Leaving out all pictures, copy the lines below exactly, from the line with "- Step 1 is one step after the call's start" to the last line, both ends included.
--- START ---
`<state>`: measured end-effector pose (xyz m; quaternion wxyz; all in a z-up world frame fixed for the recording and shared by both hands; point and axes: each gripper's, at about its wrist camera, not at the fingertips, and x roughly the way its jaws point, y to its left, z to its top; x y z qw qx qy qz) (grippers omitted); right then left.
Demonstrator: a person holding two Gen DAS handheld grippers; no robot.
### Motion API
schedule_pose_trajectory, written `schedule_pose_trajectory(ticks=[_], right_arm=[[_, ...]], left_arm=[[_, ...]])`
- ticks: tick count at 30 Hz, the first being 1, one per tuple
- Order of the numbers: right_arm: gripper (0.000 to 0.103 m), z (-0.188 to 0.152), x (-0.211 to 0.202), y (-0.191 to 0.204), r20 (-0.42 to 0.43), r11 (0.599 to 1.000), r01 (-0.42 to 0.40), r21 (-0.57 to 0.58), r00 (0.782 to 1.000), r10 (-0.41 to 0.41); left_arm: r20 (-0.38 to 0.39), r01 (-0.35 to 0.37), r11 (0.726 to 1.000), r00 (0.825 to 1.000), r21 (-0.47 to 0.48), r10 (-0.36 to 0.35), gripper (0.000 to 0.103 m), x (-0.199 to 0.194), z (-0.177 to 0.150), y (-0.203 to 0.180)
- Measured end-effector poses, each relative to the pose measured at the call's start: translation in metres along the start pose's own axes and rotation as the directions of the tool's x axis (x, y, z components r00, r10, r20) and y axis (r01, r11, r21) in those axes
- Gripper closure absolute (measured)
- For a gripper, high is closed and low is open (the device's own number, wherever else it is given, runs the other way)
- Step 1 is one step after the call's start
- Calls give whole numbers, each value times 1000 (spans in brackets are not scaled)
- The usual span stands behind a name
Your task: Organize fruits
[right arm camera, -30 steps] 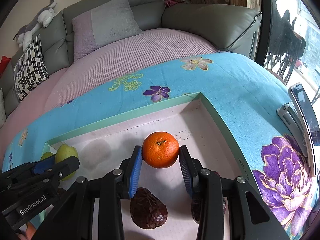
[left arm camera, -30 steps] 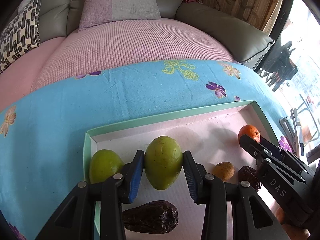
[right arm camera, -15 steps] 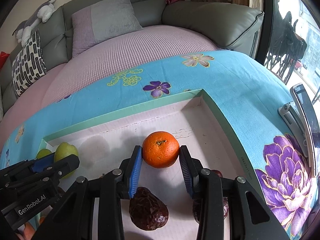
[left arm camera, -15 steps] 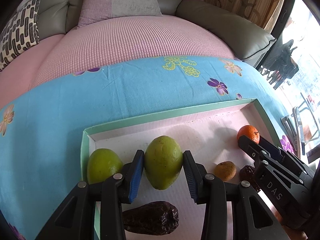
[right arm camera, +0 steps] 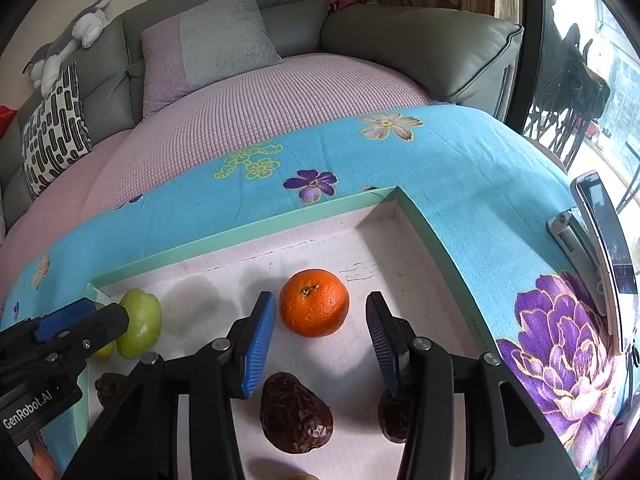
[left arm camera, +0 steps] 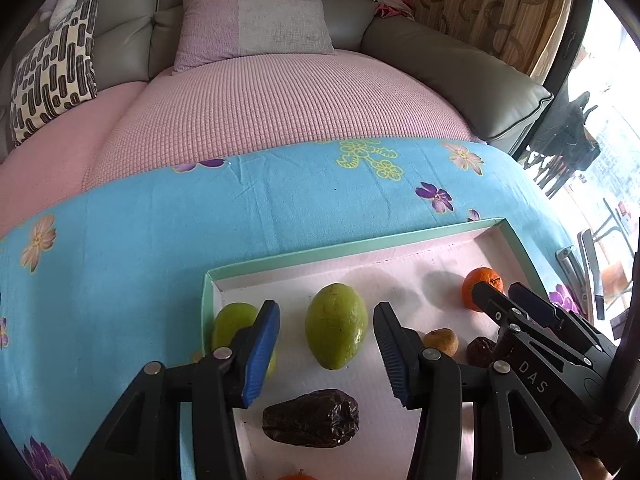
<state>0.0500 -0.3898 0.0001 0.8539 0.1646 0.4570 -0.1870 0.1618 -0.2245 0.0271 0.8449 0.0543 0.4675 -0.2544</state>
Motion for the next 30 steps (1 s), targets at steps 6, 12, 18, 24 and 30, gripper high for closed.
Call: schedule_pose_trajectory(ticks=[6,12,18,24,30], right_arm=[[26,3,-5,3,7,1000,-6,-14,1000,6],[24,1,-1,5,-2,1000,0,-30,1000,0],[9,2,-1,8,9,999,-1,-41,1000,2],[9,2,-6,13,32,999,-23,-44,999,25],[9,1,-8,17,33,998,-47,-47,998,48]], left_arm=[[40,-111,993,993,-48,113,19,-7,4,19],[36,-190,975,980,-118,196,3,-4,1,47],[46,-269,951,959,-151,279,0,-2,-3,63],[63,-296,936,948,-190,312,0,-5,-10,73],[87,-290,935,946,-202,312,0,-10,-17,79]])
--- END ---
▶ Response
- Step 1 is one step after the call's start
- Calls give whole numbers, each value times 1000 (spans in brackets are not scaled)
- The usual span stands behind a name
Your task: Organize fruits
[right arm camera, -30 steps] 
[left arm camera, -30 steps] 
[right arm camera, -15 steps] 
[left arm camera, -15 steps] 
[right arm camera, +0 steps] 
[left arm camera, +0 steps] 
<state>0.0500 -0.3898 0.0001 0.8539 0.1646 0.4570 -0.1870 0.1618 -0.2245 0.0271 0.8449 0.0543 0.4675 -0.2544</state>
Motion for the next 30 steps (1 s), targets at steps 6, 12, 18, 24 and 30, gripper high for closed.
Call: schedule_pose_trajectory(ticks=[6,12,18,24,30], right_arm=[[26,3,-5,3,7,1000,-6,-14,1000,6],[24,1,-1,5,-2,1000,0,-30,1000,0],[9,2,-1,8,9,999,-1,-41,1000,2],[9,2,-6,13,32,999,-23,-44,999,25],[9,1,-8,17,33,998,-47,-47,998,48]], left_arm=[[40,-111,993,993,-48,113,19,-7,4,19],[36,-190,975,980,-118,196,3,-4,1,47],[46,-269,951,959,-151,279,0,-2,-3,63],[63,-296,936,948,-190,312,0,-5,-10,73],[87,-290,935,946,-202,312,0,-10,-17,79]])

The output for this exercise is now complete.